Wäre Carles Puigdemont – der soeben durch Madrider Order abgesetzte Präsident Kataloniens – ins Gefängnis gegangen, er wäre ein Held der katalanischen Nation geworden. Im Gerichtssaal hätte er eine Brandrede halten können. Was für eine Gelegenheit, vor der versammelten internationalen Presse die spanischen Missetaten anzuprangern! "Ich gehe ins Gefängnis, aber ihr werdet frei sein! Es lebe das freie Katalonien!" Die Rede wäre Pflichtlektüre für kommende Generationen katalanischer Schüler geworden. Carles Puigdemont, ein leuchtendes Beispiel für nationalen Opfermut.

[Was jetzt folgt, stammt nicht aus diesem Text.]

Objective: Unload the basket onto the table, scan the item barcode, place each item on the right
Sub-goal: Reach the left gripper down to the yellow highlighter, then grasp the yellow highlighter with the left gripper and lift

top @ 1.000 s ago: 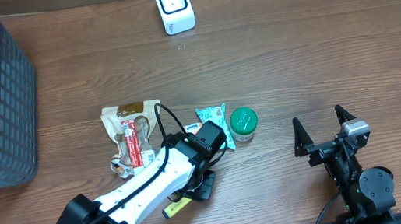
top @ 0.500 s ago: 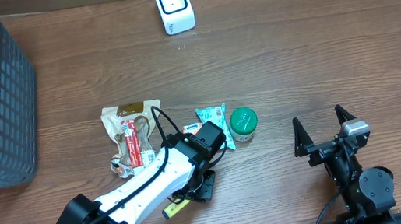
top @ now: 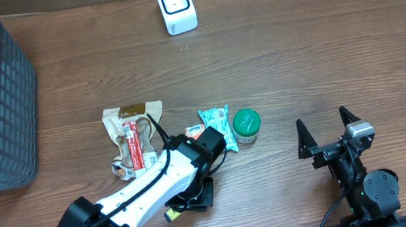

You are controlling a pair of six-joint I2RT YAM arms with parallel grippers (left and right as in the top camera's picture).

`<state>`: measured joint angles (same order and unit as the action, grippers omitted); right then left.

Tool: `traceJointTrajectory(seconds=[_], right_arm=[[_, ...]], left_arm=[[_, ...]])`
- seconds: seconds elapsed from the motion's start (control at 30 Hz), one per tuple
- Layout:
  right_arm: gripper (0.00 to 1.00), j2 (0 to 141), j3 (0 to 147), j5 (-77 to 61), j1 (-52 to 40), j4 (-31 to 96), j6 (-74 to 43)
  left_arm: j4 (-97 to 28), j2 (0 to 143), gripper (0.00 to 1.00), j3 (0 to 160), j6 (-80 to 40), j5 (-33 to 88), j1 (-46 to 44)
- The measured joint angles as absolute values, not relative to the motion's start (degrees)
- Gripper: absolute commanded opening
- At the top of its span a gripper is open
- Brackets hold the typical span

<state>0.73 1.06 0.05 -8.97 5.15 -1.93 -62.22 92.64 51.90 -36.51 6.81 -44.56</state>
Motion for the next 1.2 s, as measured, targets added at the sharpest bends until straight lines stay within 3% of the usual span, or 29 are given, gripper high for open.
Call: traceJointTrajectory(seconds=[0.2,0.67,1.2], right_arm=[[1.00,0.7,1.1,0.0,-9.0,5.2,-2.0],[1.00,0.7,1.1,0.0,-9.0,5.2,-2.0],[1.00,0.7,1.1,0.1,-9.0,5.2,-2.0]], left_arm=[[-61.5,92.6,0.15,51.6,-38.8,6.9,-45.1],[-54.2,92.6,0.16,45.6,-42.0,7.1,-46.2],[-48.8,92.6,0.12,45.5,-31.7,9.3,-45.7]])
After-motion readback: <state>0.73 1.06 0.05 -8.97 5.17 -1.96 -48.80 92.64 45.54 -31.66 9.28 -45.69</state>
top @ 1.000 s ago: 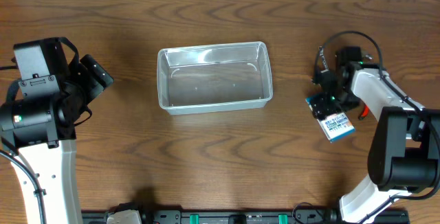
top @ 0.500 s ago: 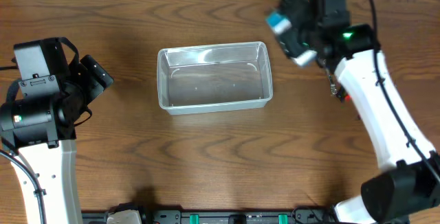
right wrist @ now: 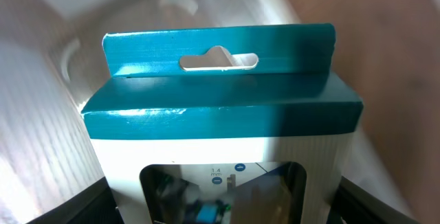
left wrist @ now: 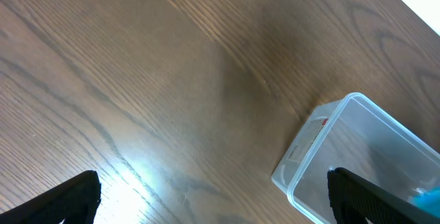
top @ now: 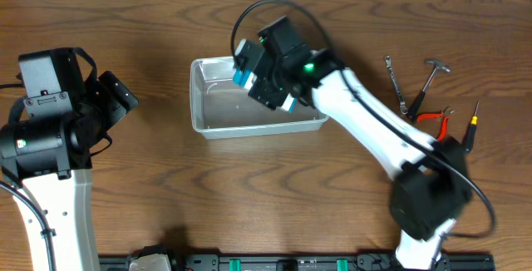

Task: Pack container
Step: 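Carry the box left and lower it into the container, release, then move the right gripper back and grasp the chrome wrench, then carry the wrench into the container and open the right gripper, then return the right gripper and grasp the black-handled hammer by its shaft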

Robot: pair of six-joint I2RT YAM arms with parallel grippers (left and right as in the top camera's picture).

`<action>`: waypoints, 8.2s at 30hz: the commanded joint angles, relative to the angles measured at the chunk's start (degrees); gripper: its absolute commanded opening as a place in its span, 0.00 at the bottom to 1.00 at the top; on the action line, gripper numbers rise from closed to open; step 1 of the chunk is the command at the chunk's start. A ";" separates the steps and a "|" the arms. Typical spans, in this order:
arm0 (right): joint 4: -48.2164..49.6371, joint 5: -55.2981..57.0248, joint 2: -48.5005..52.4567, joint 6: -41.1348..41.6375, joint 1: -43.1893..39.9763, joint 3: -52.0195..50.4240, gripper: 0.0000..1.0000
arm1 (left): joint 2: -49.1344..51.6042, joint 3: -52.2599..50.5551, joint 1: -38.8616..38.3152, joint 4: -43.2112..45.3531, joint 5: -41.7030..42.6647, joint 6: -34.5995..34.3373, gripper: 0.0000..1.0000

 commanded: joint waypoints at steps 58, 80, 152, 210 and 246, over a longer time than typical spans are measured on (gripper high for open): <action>-27.32 7.06 21.99 11.91 -40.59 10.91 0.99 | 0.22 -0.11 0.24 -0.35 -0.87 -0.96 0.98; -29.88 10.47 22.97 15.61 -40.57 10.88 0.48 | 0.22 -0.11 0.24 -0.33 -0.87 -0.94 0.98; -33.59 -1.49 16.87 -9.88 -7.39 24.90 0.56 | 0.22 -0.11 0.24 -0.35 -0.87 -0.90 0.98; -29.40 8.72 30.47 45.88 -51.12 28.76 0.83 | 0.22 -0.11 0.24 -0.31 -0.85 -0.96 0.98; -24.41 6.78 30.51 45.53 -51.08 19.08 0.32 | 0.22 -0.11 0.24 -0.31 -0.85 -0.94 0.98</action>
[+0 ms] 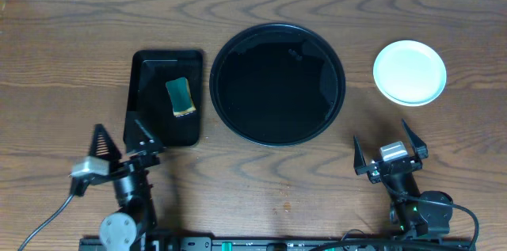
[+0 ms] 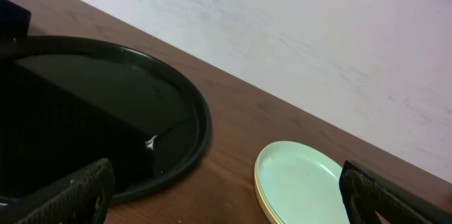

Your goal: Clean dirty plates on tray and stack at the side

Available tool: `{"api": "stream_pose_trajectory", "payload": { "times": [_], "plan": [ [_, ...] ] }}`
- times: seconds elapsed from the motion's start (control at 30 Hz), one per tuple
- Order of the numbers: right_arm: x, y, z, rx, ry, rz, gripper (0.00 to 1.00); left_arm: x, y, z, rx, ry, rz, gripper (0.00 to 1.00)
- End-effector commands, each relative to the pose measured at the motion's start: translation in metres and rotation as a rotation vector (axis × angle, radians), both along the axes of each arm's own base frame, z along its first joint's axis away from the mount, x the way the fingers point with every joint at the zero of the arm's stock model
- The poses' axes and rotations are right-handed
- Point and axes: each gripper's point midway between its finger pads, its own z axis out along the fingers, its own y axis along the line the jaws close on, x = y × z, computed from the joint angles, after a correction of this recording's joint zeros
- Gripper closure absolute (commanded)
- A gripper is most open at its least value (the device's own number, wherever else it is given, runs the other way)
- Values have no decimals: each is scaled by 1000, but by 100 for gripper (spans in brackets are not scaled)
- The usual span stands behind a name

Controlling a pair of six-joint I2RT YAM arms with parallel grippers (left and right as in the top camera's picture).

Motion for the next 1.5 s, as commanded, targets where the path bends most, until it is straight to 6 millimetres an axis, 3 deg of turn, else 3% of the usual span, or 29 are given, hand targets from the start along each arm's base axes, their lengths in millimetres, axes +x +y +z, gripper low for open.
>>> {"api": "stream_pose_trajectory", "payload": {
  "times": [0.0,0.43,1.47],
  "plan": [
    [0,-3,-1,16,8,-14,1,6,-6,-17,-10,27,-41,10],
    [0,-3,-1,16,8,-14,1,12,-15,-115,176,442,-65,10],
    [0,-3,-1,16,8,-14,1,13,-15,-120,176,465,-67,10]
  ]
}}
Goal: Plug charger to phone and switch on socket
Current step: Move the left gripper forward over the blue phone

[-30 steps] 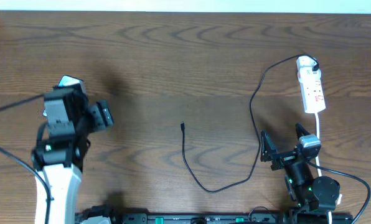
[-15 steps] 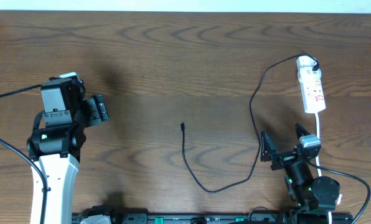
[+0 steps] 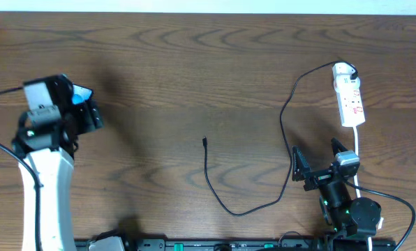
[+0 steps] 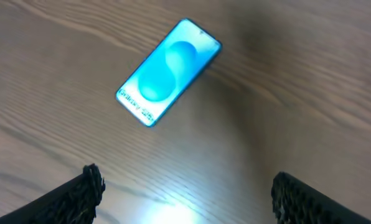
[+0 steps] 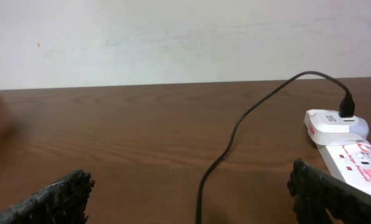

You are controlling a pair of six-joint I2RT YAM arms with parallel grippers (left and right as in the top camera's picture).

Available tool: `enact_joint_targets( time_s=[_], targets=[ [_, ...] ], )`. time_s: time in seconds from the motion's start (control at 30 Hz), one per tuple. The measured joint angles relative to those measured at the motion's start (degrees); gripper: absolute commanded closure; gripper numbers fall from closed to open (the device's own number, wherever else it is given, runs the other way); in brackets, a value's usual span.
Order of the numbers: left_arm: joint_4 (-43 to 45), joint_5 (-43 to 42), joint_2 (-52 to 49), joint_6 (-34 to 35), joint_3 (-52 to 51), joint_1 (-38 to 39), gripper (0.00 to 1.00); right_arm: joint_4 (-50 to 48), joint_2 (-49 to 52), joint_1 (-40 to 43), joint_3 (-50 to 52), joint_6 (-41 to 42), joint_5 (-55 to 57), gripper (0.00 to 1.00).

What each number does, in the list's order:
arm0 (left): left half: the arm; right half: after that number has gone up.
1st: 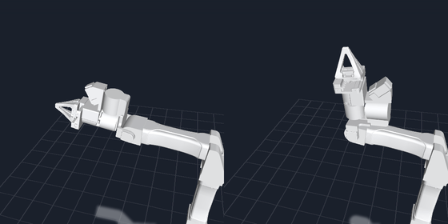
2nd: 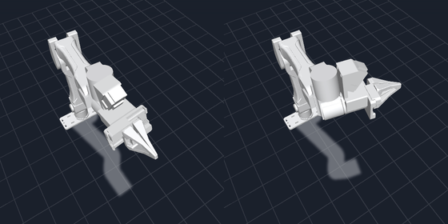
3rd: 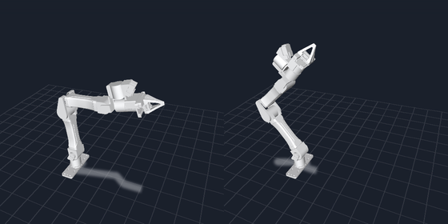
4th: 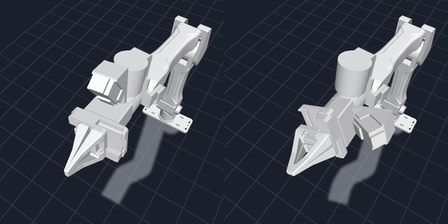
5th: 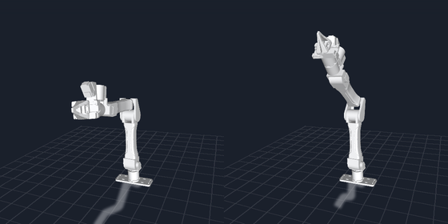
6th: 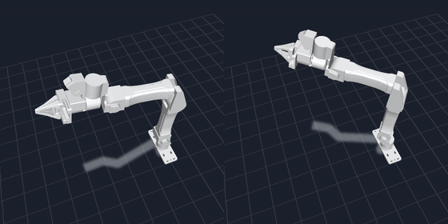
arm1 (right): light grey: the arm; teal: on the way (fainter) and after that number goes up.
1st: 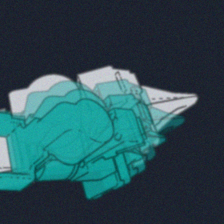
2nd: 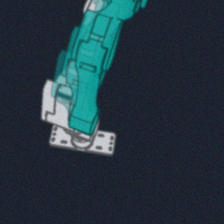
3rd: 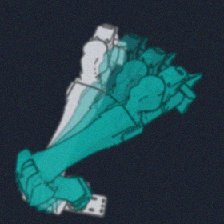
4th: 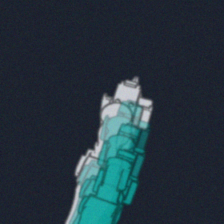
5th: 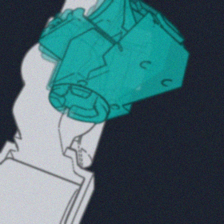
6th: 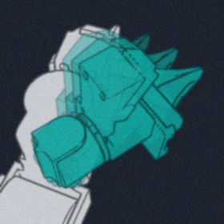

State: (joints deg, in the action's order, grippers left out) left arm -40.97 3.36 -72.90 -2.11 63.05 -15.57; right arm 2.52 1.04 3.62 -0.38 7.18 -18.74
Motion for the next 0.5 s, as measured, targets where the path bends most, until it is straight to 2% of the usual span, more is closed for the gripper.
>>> enact_joint_targets(
  time_s=[0.3, 0.5],
  targets=[
    [-4.5, -0.3, -10.8, -9.3, 12.5, -5.1, 0.12, 0.0, 0.0, 0.0, 0.0, 0.0, 0.0, 0.01],
    [-5.3, -1.9, -18.6, -13.9, 15.2, -7.9, 0.07, 0.0, 0.0, 0.0, 0.0, 0.0, 0.0, 0.01]
  ],
)
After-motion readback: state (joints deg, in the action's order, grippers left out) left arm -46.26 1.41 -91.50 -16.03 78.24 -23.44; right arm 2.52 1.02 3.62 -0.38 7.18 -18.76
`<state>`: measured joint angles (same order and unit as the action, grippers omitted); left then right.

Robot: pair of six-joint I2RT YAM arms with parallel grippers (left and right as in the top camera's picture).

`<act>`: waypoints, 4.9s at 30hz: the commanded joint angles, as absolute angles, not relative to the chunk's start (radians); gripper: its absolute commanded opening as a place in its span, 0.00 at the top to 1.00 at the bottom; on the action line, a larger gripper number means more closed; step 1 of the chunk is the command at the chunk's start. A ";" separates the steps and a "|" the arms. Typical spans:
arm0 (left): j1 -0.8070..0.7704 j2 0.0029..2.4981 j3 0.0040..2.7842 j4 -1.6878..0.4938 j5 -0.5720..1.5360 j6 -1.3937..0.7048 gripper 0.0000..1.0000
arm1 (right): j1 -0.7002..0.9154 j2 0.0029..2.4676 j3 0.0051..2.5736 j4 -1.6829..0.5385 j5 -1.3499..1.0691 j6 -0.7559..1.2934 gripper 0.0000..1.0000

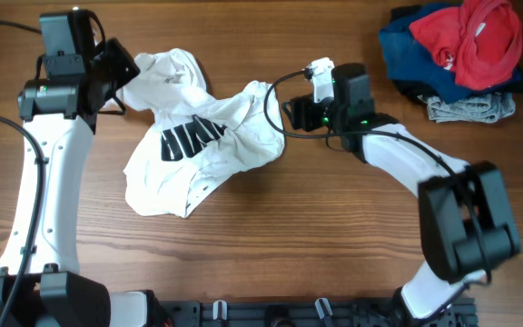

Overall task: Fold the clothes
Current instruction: 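Grasp the shirt's left and right edges with both grippers, then lift the shirt high with both grippers and shake it out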

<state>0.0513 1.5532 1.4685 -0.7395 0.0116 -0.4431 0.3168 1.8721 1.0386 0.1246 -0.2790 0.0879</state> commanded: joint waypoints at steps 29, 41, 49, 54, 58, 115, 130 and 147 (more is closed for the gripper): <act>0.046 1.538 1.256 -0.860 -0.040 -0.435 0.96 | 0.499 2.276 1.305 0.273 0.012 0.182 0.45; 0.086 1.537 1.257 -0.716 -0.130 -0.429 0.96 | 0.564 2.146 1.306 0.039 0.292 0.103 0.96; 0.192 1.522 1.347 -0.640 -0.129 -0.416 0.96 | 0.443 1.676 1.309 -0.116 0.210 0.025 0.96; 0.228 1.439 1.512 -0.677 -0.129 -0.371 0.96 | 0.339 1.430 1.309 -0.252 0.063 0.000 0.96; 0.228 1.331 1.609 -0.712 -0.130 -0.340 0.96 | 0.304 1.296 1.336 -0.368 0.020 -0.028 0.96; 0.174 1.546 1.885 -0.720 -0.132 -0.164 0.96 | 0.097 1.588 1.934 -0.625 -0.073 -0.221 0.96; 0.174 1.052 1.885 -0.801 -0.132 -0.164 0.96 | 0.097 1.074 1.934 -0.813 -0.075 -0.210 0.96; 0.174 1.579 1.885 -0.492 -0.131 -0.165 0.96 | 0.097 1.628 1.934 -0.417 -0.014 -0.262 0.96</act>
<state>0.1497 1.4418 1.8881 -0.6106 -0.0460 -0.1871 0.1272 1.4929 1.9266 -0.5606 -0.1589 -0.2340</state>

Doch Puigdemont hat sich aus dem Staub gemacht, noch bevor der spanische Staatsanwalt gegen ihn Anklage wegen Rebellion erhoben hatte. Am Montag, zwei Tage nach der Unabhängigkeitserklärung Kataloniens, flüchtete er zusammen mit mindestens fünf seiner Minister nach Belgien. Es heißt, sie könnten dort Asyl beantragen. Gewähren wird man es ihnen kaum.

Puigdemont und seine Mitstreiter wollen Helden ihrer Nation sein. Leiden wollen sie nicht. Das geht in Ordnung. Auch Nationalisten sind nur Menschen. Sie haben ein Recht auf Feigheit, wie jeder andere auch.

Nur sollten sie Heldenmut dann auch nicht von anderen fordern. Puigdemont aber rief die Katalanen zum zivilen Ungehorsam auf – bevor er sich auf und davon machte.